» **Directions for this task**
Copy out exactly the lines below that run from the one holding "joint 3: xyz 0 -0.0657" to the one holding "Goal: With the", keeping both of those lines and no others.

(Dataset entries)

● ● ● ● ●

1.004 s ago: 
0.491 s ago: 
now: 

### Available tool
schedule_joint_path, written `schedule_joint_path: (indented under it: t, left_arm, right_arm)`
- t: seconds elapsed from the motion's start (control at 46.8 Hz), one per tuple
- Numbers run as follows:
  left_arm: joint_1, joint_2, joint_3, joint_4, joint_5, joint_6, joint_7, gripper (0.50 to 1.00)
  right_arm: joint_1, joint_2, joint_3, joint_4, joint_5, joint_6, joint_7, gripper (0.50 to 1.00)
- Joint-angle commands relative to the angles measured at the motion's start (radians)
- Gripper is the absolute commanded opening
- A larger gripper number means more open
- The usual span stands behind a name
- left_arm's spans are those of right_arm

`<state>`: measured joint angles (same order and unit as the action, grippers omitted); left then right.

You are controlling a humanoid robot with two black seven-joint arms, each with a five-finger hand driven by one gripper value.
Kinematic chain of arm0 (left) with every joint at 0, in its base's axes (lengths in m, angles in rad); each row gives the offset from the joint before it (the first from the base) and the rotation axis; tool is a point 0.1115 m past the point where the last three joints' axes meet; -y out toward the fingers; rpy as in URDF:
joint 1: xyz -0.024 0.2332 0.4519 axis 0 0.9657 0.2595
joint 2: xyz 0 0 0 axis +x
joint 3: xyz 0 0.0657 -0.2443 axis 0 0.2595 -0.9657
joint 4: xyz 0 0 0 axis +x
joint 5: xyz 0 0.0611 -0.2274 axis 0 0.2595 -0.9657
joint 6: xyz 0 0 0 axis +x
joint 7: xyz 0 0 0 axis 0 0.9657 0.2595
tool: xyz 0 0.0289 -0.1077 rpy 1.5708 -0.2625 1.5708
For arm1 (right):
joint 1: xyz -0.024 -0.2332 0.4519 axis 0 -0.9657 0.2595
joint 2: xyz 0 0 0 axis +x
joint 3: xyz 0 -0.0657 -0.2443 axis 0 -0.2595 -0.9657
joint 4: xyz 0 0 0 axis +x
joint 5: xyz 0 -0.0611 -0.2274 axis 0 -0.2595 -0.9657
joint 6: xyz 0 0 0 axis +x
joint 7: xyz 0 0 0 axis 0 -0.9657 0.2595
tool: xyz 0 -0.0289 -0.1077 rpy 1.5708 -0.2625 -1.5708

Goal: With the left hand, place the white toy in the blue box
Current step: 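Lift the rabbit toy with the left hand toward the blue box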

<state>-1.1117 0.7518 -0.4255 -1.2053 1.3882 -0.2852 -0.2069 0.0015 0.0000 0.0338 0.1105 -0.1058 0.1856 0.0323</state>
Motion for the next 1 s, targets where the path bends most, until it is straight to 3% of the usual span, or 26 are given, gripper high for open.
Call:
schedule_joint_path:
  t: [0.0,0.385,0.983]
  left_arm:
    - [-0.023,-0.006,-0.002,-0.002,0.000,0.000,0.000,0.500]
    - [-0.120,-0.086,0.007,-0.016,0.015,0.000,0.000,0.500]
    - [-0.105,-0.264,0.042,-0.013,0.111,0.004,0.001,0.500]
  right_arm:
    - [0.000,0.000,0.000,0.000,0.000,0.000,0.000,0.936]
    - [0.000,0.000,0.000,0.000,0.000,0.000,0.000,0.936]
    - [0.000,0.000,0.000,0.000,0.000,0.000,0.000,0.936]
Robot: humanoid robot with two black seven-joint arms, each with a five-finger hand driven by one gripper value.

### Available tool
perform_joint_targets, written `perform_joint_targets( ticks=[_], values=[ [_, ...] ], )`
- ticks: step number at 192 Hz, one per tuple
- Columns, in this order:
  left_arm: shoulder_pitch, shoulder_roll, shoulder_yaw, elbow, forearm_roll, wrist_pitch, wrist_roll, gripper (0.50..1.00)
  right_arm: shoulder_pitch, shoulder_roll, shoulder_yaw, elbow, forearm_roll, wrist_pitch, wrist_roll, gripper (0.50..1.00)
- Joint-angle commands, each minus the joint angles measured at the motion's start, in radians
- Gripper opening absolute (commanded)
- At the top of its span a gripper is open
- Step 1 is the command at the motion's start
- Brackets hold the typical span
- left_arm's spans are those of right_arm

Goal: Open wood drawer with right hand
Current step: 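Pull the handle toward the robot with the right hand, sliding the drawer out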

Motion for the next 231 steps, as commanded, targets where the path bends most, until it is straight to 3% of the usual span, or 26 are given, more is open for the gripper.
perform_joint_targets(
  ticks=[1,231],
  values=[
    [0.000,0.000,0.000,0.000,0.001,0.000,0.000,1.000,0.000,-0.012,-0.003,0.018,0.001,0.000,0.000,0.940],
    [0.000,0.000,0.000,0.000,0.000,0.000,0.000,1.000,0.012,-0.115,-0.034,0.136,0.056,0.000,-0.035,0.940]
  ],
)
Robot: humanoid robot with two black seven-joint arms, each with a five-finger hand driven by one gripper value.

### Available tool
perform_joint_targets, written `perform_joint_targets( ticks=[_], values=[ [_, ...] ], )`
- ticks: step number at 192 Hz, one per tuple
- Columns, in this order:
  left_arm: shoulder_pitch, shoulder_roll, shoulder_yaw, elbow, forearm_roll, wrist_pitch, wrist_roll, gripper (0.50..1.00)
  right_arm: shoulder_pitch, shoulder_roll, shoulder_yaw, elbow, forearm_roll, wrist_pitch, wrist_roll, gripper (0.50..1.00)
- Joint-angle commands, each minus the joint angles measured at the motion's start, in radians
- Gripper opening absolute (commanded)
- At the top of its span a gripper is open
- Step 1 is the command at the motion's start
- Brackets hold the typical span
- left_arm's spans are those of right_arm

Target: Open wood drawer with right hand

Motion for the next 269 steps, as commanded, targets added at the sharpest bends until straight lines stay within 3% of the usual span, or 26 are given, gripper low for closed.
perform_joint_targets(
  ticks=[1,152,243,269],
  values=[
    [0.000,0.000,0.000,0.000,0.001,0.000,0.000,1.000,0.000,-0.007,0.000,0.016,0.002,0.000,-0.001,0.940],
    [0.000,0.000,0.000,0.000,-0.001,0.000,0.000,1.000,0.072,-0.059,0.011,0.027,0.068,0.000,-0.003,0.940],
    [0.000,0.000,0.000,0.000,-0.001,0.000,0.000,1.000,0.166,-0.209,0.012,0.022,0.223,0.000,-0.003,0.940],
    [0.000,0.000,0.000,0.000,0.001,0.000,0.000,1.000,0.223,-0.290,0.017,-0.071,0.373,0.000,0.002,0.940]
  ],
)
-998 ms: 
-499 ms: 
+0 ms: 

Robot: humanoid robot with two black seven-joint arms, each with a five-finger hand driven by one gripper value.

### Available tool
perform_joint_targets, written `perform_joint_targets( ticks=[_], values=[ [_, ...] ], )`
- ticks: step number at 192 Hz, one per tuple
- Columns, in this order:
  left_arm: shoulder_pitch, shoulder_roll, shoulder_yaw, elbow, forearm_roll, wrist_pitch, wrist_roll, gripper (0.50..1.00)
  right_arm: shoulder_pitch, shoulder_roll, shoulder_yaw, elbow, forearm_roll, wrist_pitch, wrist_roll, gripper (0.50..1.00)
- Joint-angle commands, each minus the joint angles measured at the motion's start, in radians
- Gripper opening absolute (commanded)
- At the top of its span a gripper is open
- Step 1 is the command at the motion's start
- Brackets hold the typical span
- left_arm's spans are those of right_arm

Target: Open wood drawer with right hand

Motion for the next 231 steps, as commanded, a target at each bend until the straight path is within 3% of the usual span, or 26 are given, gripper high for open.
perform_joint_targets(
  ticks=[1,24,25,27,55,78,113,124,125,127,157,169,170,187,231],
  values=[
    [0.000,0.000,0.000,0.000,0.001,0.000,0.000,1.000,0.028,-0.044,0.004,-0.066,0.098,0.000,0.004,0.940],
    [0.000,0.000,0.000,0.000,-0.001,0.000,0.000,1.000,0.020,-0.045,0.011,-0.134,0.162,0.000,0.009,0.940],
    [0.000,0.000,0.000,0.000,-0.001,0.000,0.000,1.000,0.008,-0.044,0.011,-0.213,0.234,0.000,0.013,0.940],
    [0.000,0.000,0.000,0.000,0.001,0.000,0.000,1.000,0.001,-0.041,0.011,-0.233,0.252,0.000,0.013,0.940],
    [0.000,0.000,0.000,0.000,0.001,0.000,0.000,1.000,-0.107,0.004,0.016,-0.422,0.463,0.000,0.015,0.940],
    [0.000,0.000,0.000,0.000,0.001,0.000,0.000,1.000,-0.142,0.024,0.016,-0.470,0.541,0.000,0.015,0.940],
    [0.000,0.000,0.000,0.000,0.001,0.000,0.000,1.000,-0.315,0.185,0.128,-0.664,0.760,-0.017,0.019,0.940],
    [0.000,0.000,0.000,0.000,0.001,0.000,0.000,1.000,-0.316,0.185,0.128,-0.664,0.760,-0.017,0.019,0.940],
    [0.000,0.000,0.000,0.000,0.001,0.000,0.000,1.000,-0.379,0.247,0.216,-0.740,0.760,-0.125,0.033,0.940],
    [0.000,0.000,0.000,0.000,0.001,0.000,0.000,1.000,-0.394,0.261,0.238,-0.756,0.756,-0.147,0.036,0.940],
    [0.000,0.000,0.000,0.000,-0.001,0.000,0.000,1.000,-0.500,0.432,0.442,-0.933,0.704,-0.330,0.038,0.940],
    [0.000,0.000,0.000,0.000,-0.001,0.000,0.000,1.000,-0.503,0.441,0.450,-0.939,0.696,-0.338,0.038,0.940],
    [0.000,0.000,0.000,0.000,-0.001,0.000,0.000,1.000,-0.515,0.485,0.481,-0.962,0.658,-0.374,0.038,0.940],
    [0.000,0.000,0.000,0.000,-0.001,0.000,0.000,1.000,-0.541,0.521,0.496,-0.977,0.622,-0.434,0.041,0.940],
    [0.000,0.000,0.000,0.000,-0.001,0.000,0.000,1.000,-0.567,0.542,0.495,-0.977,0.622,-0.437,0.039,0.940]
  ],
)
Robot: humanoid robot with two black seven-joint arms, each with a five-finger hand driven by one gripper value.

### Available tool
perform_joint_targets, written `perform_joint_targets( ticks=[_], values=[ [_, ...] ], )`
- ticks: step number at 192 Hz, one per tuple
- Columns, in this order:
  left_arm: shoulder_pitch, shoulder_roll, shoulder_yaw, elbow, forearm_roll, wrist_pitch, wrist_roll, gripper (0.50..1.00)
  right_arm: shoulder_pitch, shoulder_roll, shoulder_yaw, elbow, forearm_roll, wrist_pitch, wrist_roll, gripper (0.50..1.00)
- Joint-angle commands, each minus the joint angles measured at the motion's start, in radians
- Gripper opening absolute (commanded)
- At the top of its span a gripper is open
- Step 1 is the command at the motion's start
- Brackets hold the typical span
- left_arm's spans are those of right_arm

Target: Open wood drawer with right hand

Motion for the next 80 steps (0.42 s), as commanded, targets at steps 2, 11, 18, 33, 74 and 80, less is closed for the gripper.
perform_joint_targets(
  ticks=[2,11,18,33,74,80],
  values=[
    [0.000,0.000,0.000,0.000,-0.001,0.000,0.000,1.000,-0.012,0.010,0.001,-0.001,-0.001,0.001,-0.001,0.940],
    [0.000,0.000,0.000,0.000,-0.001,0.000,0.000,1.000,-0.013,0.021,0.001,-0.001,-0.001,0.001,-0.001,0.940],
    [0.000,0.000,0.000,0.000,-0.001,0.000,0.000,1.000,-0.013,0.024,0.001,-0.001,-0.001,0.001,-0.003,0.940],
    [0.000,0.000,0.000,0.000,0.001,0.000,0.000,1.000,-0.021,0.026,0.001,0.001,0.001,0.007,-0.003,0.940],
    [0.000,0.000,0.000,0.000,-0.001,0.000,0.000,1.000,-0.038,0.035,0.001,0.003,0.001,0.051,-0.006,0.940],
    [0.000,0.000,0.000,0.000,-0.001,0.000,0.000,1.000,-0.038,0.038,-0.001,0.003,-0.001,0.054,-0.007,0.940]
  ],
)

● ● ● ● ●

» **Written response**
joint 3: xyz 0 -0.0657 -0.2443 axis 0 -0.2595 -0.9657
joint 4: xyz 0 0 0 axis +x
joint 5: xyz 0 -0.0611 -0.2274 axis 0 -0.2595 -0.9657
joint 6: xyz 0 0 0 axis +x
joint 7: xyz 0 0 0 axis 0 -0.9657 0.2595
tool: xyz 0 -0.0289 -0.1077 rpy 1.5708 -0.2625 -1.5708

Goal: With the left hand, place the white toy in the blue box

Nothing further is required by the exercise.